Similar studies based on other ways to calculate computing power give different values for the doubling time, but all of the same order of magnitude. Futurologist Ray Kurzweil has claimed the law has been working since the mechanical calculating machines of the early twentieth century. And it’s still working today, nearly half a century after Moore’s original paper. As of November 2010, according to the “TOP500” list that keeps a rank of such things, the most powerful non-distributed computer system in the world, a Chinese supercomputer called the Tianhe-1A (“the Milky Way”) was capable of around twenty-five hundred trillion elemental mathematical calculations per second (2.5 petaflops, in the jargon). The TOP500 list, maintained since 1993, confirms a version of Moore’s Law based on the big machines’ processing speeds, with a doubling time of fourteen months.

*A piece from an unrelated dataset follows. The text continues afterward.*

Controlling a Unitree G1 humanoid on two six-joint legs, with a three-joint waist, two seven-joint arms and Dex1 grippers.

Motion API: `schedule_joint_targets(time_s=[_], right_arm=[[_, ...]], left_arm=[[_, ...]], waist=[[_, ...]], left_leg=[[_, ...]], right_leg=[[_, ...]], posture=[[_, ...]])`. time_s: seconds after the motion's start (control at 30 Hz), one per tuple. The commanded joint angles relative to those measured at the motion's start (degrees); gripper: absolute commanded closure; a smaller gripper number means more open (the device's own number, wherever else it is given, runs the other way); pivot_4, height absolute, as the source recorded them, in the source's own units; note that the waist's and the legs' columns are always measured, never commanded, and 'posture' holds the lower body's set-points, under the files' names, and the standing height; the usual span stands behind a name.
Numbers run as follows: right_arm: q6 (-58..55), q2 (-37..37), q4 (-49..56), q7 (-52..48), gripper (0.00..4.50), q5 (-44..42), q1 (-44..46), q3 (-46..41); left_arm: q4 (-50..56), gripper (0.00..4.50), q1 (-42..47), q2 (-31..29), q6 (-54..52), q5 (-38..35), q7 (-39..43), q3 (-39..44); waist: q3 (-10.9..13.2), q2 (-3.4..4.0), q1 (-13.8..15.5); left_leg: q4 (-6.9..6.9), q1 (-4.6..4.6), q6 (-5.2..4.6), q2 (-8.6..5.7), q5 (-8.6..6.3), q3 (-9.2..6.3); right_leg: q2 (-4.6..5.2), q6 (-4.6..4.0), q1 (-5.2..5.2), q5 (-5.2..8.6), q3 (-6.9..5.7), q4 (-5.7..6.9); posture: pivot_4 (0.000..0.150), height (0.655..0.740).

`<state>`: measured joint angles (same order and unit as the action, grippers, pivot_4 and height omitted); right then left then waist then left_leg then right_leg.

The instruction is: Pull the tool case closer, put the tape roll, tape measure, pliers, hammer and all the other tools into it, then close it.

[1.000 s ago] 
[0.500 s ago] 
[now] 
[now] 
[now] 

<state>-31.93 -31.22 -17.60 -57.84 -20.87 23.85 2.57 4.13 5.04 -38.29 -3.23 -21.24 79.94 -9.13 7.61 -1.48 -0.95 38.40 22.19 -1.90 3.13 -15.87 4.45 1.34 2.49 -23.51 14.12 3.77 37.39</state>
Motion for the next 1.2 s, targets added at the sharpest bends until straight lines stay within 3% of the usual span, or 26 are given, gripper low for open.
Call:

But Moore’s Law makes even mighty machines look dumb very quickly. With a fourteen-month doubling the Law should ensure that a laptop, presumably available for the same kind of comparative price as today, will pass the power of that big Chinese machine in a mere fifteen years . I won’t depress you here by telling you when the supercomputers, or indeed your phone , will become more powerful than your brain. We’ll consider that stuff in Chapter 32; it would certainly help with the tricky business of linking Jake to his avatar to have the whole process buffered by computers much more powerful than either brain.

Moore’s Law must have a limit beyond which it breaks down; in the end it will come up against fundamental physical limits. But by Avatar ’s mid-twenty-second century the world will surely be utterly saturated by extremely advanced computer technology. Just as today it’s in your TV and car and phone, by then we must anticipate that it will be everywhere, in your clothes, your home, in every gadget you use—even in the very fabric of your body, which might swarm with tiny smart medical-repair nano-robots.